What is required - Quote exactly, and only, the lines of the material below from the line with "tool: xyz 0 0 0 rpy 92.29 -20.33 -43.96" through the line with "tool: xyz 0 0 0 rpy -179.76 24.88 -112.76".

★ ★ ★

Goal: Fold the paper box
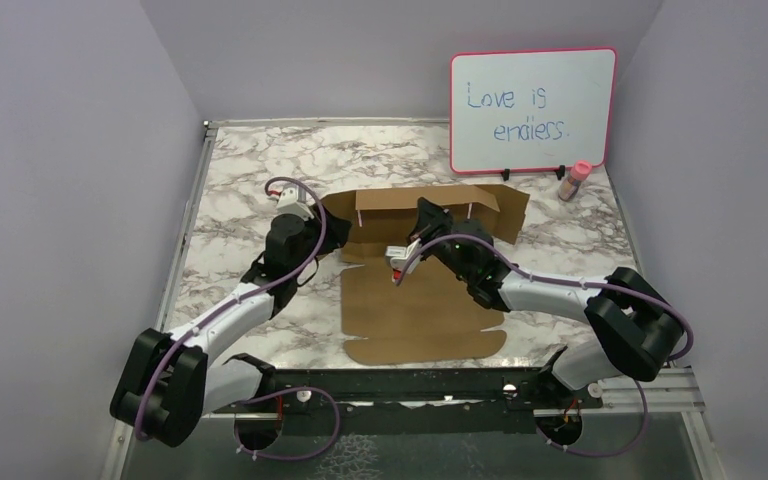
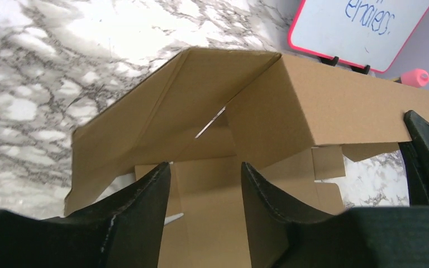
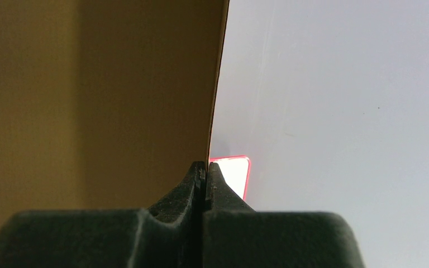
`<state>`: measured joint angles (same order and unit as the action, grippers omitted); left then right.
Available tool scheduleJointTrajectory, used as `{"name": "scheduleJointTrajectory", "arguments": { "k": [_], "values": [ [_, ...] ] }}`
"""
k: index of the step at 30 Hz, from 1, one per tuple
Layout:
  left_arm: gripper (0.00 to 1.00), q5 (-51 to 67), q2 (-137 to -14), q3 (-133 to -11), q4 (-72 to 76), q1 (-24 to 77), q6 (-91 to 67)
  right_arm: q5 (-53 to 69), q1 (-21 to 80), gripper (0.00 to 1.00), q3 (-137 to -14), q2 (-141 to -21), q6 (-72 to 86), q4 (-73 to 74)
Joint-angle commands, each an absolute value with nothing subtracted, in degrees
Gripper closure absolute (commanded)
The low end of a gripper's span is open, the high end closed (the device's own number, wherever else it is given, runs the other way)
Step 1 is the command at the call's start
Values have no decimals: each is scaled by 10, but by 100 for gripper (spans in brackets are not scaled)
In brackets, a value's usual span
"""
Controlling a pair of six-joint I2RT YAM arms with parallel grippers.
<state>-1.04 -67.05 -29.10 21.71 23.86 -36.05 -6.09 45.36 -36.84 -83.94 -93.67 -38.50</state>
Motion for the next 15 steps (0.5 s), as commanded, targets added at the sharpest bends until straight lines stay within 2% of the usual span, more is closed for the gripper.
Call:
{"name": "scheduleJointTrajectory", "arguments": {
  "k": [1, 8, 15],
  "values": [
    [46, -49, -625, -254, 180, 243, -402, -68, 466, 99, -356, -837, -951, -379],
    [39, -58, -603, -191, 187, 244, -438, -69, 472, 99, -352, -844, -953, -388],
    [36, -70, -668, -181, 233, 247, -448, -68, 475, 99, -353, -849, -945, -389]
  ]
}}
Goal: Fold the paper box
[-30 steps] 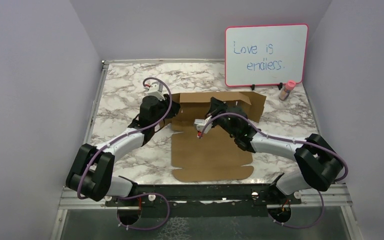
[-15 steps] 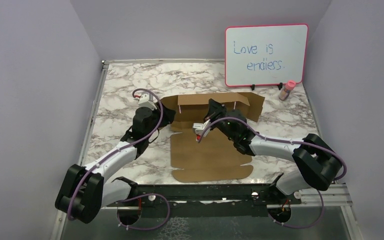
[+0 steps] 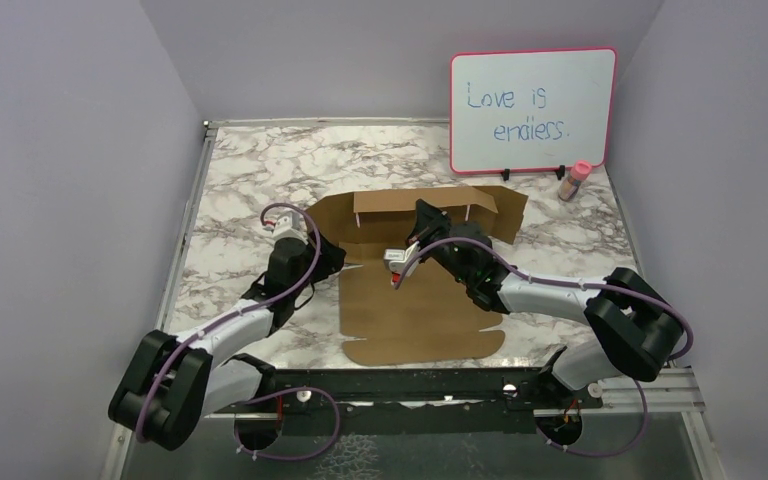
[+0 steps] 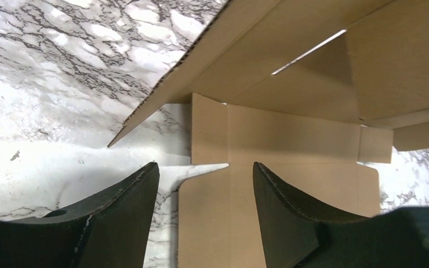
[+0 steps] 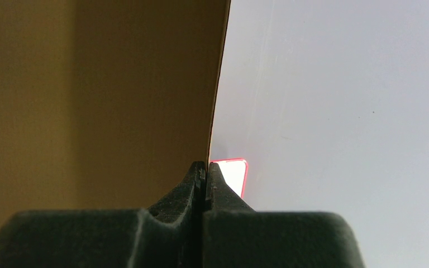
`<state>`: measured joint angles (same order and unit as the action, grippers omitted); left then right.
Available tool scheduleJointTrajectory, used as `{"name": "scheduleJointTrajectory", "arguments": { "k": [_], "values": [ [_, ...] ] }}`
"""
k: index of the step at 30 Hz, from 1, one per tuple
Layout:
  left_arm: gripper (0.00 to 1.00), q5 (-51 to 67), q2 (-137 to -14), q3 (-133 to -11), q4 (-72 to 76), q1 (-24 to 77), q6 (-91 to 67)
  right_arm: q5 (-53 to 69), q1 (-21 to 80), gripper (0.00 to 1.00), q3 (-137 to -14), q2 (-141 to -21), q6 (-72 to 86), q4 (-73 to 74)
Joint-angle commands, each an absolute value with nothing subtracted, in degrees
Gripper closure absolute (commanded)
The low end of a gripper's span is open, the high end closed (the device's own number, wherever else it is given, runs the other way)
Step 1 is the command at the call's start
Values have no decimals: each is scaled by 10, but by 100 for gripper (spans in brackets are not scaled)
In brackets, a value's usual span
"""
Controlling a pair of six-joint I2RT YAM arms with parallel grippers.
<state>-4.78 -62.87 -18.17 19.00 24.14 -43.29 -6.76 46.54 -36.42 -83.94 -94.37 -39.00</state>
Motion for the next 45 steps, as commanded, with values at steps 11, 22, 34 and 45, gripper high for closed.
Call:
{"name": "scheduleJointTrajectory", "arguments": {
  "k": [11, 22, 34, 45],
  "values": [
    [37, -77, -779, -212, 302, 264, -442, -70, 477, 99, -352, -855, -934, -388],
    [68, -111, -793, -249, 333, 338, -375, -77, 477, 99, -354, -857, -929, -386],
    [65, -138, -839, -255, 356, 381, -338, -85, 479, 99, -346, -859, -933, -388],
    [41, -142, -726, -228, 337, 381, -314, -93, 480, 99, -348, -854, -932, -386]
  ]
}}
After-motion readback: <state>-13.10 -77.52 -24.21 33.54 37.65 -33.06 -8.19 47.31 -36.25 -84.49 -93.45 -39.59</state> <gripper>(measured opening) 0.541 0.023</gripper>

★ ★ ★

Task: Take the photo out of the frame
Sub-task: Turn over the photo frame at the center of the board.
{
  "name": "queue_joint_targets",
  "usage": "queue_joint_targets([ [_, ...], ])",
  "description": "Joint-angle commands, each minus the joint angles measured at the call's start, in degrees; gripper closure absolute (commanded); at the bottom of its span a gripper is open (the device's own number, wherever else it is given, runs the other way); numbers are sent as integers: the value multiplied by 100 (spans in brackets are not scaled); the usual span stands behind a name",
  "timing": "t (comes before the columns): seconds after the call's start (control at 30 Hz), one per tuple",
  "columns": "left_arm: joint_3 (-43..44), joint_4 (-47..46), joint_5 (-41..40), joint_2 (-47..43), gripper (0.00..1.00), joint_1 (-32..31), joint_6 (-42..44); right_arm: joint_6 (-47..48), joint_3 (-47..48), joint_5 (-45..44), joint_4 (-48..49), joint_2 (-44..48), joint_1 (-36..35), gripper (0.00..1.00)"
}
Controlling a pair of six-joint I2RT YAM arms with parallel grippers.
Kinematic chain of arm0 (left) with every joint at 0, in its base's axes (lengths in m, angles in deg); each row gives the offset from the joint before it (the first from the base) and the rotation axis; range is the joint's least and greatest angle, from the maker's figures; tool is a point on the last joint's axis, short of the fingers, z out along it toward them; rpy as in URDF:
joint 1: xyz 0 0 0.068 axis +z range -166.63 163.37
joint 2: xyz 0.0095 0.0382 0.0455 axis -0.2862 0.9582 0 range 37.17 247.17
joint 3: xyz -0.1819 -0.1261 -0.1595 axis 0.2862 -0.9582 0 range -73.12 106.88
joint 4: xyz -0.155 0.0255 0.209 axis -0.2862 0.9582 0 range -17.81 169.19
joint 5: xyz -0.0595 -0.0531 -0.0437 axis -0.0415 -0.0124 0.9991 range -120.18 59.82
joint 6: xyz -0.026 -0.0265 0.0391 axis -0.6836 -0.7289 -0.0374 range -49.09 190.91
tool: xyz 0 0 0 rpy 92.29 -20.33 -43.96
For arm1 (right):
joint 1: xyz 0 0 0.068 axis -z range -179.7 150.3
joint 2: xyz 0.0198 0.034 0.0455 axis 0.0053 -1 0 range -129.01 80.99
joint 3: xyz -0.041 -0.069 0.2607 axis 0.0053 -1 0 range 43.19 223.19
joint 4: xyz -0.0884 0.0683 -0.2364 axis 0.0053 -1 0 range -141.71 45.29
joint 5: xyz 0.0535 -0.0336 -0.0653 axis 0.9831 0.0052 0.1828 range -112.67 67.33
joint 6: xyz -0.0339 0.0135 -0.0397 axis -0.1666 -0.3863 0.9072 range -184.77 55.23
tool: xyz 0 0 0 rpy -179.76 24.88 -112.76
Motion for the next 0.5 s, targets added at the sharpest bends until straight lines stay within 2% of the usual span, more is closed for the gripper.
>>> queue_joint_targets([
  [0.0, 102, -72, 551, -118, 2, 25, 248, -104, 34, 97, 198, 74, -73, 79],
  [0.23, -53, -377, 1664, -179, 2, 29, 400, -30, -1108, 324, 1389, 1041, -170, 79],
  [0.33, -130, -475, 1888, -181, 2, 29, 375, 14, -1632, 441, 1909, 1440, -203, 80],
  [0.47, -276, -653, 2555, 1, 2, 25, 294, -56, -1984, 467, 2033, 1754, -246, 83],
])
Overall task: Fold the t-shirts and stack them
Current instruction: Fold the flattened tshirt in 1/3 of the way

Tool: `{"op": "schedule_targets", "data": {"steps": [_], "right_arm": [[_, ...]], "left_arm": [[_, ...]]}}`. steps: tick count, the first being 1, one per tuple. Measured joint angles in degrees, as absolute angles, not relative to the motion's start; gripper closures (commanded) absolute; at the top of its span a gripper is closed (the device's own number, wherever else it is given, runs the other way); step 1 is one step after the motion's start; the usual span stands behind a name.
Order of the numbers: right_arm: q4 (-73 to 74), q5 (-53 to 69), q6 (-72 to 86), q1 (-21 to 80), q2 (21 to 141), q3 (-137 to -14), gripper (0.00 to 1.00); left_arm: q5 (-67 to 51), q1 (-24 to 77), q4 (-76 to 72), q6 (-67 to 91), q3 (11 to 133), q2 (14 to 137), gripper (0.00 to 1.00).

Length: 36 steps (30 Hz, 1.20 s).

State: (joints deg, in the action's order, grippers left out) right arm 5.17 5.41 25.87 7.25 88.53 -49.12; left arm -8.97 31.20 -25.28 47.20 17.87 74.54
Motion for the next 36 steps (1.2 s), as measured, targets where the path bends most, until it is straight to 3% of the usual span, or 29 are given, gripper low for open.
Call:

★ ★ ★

Worked solution -
tool: xyz 0 0 0 rpy 92.29 -20.33 -43.96
For arm1 (right):
joint 1: xyz 0 0 0.068 axis -z range -179.7 150.3
joint 2: xyz 0.0198 0.034 0.0455 axis 0.0053 -1 0 range -129.01 80.99
joint 3: xyz -0.041 -0.069 0.2607 axis 0.0053 -1 0 range 43.19 223.19
joint 4: xyz -0.0884 0.0683 -0.2364 axis 0.0053 -1 0 range -141.71 45.29
joint 5: xyz 0.0535 -0.0336 -0.0653 axis 0.9831 0.0052 0.1828 range -112.67 67.33
joint 6: xyz -0.0339 0.0135 -0.0397 axis -0.1666 -0.3863 0.9072 range -184.77 55.23
tool: xyz 0 0 0 rpy -179.76 24.88 -112.76

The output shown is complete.